From 3f98206e6b4379eb1ed6469bb4eaf63f0bf1f969 Mon Sep 17 00:00:00 2001
From: lucasmbrown-usds <lucas.m.brown@omb.eop.gov>
Date: Fri, 9 Sep 2022 12:20:03 -0400
Subject: [PATCH] fixing tests

---
 data/data-pipeline/data_pipeline/etl/base.py  | 18 ++++++-----
 .../data_pipeline/etl/score/constants.py      |  5 ++--
 .../data_pipeline/etl/score/etl_utils.py      | 30 +++++++++++++------
 .../etl/score/tests/test_etl_utils.py         |  2 +-
 .../etl/sources/cdc_life_expectancy/etl.py    |  4 +--
 .../etl/sources/fsf_wildfire_risk/etl.py      |  4 +--
 .../etl/sources/nlcd_nature_deprived/etl.py   |  1 +
 .../tests/sources/example/test_etl.py         |  9 ++++--
 8 files changed, 46 insertions(+), 27 deletions(-)

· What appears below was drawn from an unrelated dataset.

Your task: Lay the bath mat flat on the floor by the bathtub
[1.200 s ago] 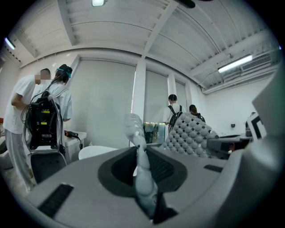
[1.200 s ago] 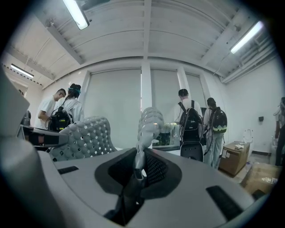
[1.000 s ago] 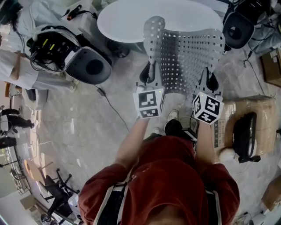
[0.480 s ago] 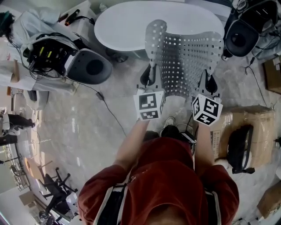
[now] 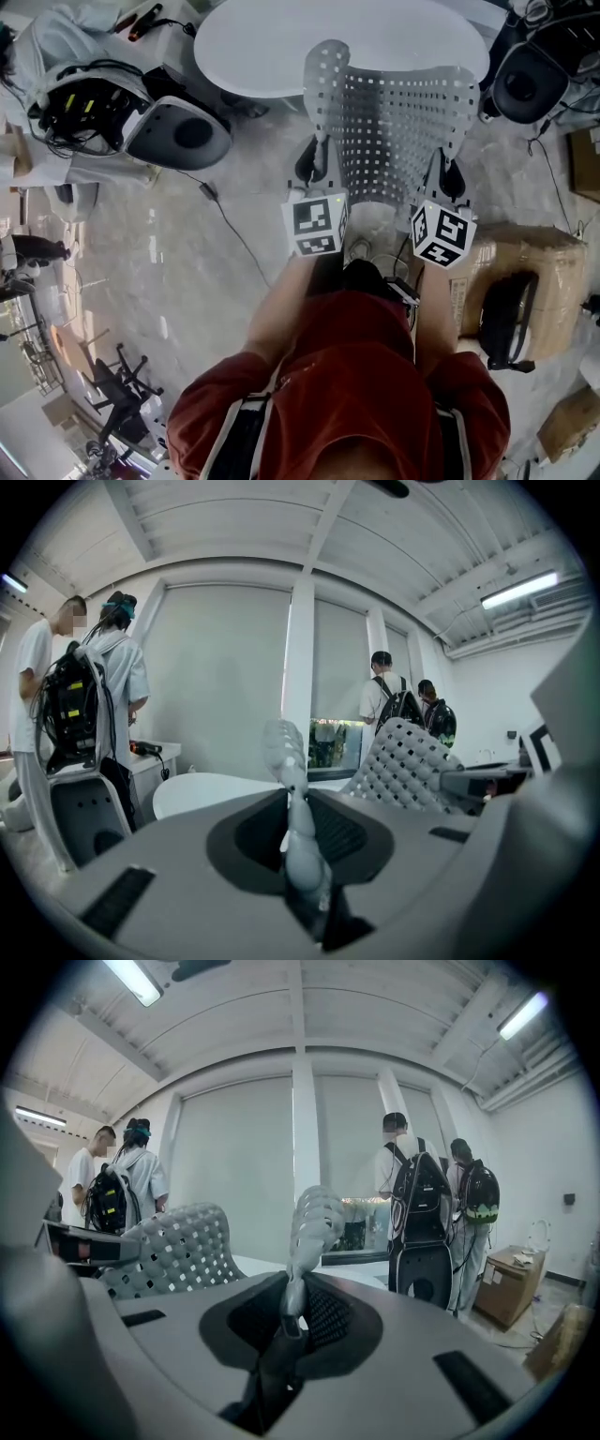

diff --git a/data/data-pipeline/data_pipeline/etl/base.py b/data/data-pipeline/data_pipeline/etl/base.py
index 02f066e7..65580f9a 100644
--- a/data/data-pipeline/data_pipeline/etl/base.py
+++ b/data/data-pipeline/data_pipeline/etl/base.py
@@ -85,8 +85,12 @@ class ExtractTransformLoad:
     # NULL_REPRESENTATION is how nulls are represented on the input field
     NULL_REPRESENTATION: str = None
 
-    # Whether this ETL contains data for the nation (the US states)
-    NATION_EXPECTED_IN_DATA: bool = True
+    # Whether this ETL contains data for the continental nation (DC & the US states
+    # except for Alaska and Hawaii)
+    CONTINENTAL_US_EXPECTED_IN_DATA: bool = True
+
+    # Whether this ETL contains data for Alaska and Hawaii
+    ALASKA_AND_HAWAII_EXPECTED_IN_DATA: bool = True
 
     # Whether this ETL contains data for Puerto Rico
     PUERTO_RICO_EXPECTED_IN_DATA: bool = True
@@ -223,8 +227,6 @@ class ExtractTransformLoad:
         """
         # TODO: remove this once all ETL classes are converted to using the new
         #  base class parameters and patterns.
-        # TODO: determine how to use this currently in the partially refactored world.
-        #   https://github.com/usds/justice40-tool/issues/1891
         if self.GEO_LEVEL is None:
             logger.info(
                 "Skipping validation step for this class because it does not "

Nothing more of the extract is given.